"Toutes les personnes à bord du véritable [Air Force One] – équipage, passagers, journalistes – ont été considérées comme remplaçables." Certains, comme Shirish Dáte, correspondant à la Maison Blanche pour le HuffPost, ont mal pris les révélations, mardi, du plan pour préserver Donald Trump d'une attaque iranienne au retour du sommet de l'OTAN en juillet à Ankara (Turquie). Le Washington Post a en effet révélé que le président américain avait changé d'avion au dernier moment, craignant que son Air Force One soit attaqué par le régime de Téhéran.
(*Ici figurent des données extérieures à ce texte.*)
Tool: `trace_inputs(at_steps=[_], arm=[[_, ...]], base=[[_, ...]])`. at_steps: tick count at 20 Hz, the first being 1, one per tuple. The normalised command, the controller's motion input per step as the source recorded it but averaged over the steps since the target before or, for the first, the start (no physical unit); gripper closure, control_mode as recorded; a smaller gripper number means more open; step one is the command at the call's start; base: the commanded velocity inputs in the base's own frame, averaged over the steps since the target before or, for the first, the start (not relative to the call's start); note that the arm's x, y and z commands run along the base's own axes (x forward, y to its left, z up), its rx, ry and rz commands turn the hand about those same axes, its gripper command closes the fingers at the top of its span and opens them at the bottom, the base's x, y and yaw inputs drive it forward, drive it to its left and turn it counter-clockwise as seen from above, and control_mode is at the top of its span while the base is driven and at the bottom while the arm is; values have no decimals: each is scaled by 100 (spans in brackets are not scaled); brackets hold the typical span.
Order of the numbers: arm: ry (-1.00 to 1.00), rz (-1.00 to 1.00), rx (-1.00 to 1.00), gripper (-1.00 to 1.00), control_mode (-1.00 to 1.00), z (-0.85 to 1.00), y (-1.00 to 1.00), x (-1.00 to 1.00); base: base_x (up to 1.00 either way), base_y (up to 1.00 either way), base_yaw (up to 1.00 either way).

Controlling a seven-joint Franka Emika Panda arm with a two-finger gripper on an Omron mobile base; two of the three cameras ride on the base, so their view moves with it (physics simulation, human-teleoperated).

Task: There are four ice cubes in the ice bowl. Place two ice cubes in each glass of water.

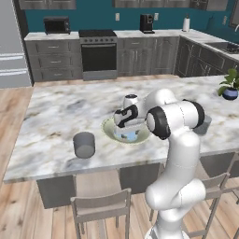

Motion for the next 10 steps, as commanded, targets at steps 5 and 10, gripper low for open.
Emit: trace_inputs(at_steps=[5, 10], arm=[[0, 0, 0, 100, -100, -6, 0, 0], [0, 0, 0, 100, -100, 4, 0, 0]], base=[[0, 0, 0], [0, 0, 0]])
Or, les accompagnants de Trump – pléthore de ministres, d'employés de la Maison Blanche, de militaires et de journalistes – ont fait le voyage dans l'avion présidentiel, sans avoir été prévenus de la menace.
"J’ai voyagé à l’étranger avec plusieurs présidents et je sais que la dissimulation est parfois une protection nécessaire. Mais induire les journalistes en erreur sur le moment et, pire encore, continuer à mentir au peuple américain des semaines plus tard est inacceptable", a vivement critiqué Ned Price, ancien conseiller du secrétaire d'État Anthony Blinken sous la présidence Biden.
Air Force One utilisé comme un leurreEn juillet, après avoir participé au sommet de l'OTAN dans la capitale turque, Donald Trump a embarqué à bord de l'immense avion bleu utilisé par les présidents des États-Unis. Du moins, c'est ce qu'il a laissé croire. Car le Secret Service a eu vent de réelles menaces provenant de Téhéran. Ses agents ont alors ordonné à Trump de changer d'appareil. Les passagers de l'avion, eux, n'y ont vu que du feu.